Ask HN: How do I get press to my site I launched - jointhebox
So I just launched JoinTheBox.com<p>I want to generate revenue through press and media but have no clue is my press kit Good?
======
pedalpete
Nice looking site, but I think you're going around your marketing all wrong.

You want to generate revenue through the press, no you don't you want to get
people to sign-up for your site.

Let's take a look at how you do that. Do you currently have a few customers?
Are those customers successfully selling through your product? Great, does
somebody have a really unique business? Can you help THEM get press, and
increase their business? Can you get mentions along with driving people to
your customers sites?

You have to think ahead. Getting press, and growing a business isn't done
after the fact. It isn't something that happens after you've built your
product.

So, xmas is coming up, probably a big time for some of your customers
(assuming you have customers). How can you help them sell more over xmas.
After xmas, you've got an opportunity to hit up media.
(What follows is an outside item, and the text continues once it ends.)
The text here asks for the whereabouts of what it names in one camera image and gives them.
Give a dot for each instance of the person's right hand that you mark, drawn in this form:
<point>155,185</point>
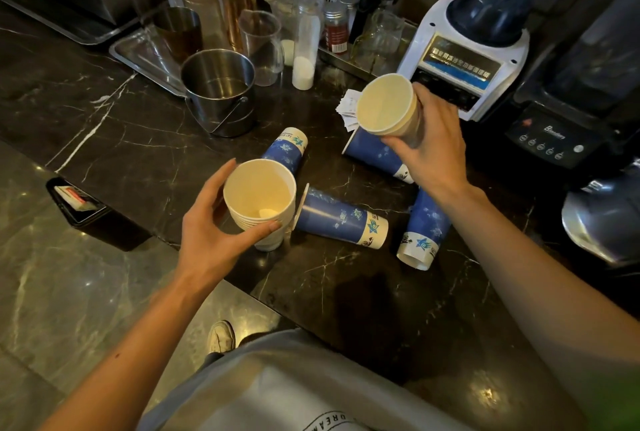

You can show how some
special customer (they need to have a story about why they are special) killed
it this holiday, and how you helped them do that, and how it benefits the
readers. If THEY can start their own business using your product, look at the
change it can make in their lives.

That's how PR works. Find an angle that you can sell to the media about why
they should write about you, and it is almost never about you, you're just a
guy trying to start a business who hasn't yet succeeded. So make it about the
reader, what does the reader want to know, does the reader want to know about
you? Probably not, you have to make it about what the reader wants which will
lead them to want to know about you.

But also consider this. You're in a market with HUGE competitors. Shopify,
BigCommerce and lots of others. What makes you special. I didn't get it from
your website. Try to find your niche.

You've got lots of work to do. Congrats on getting this far.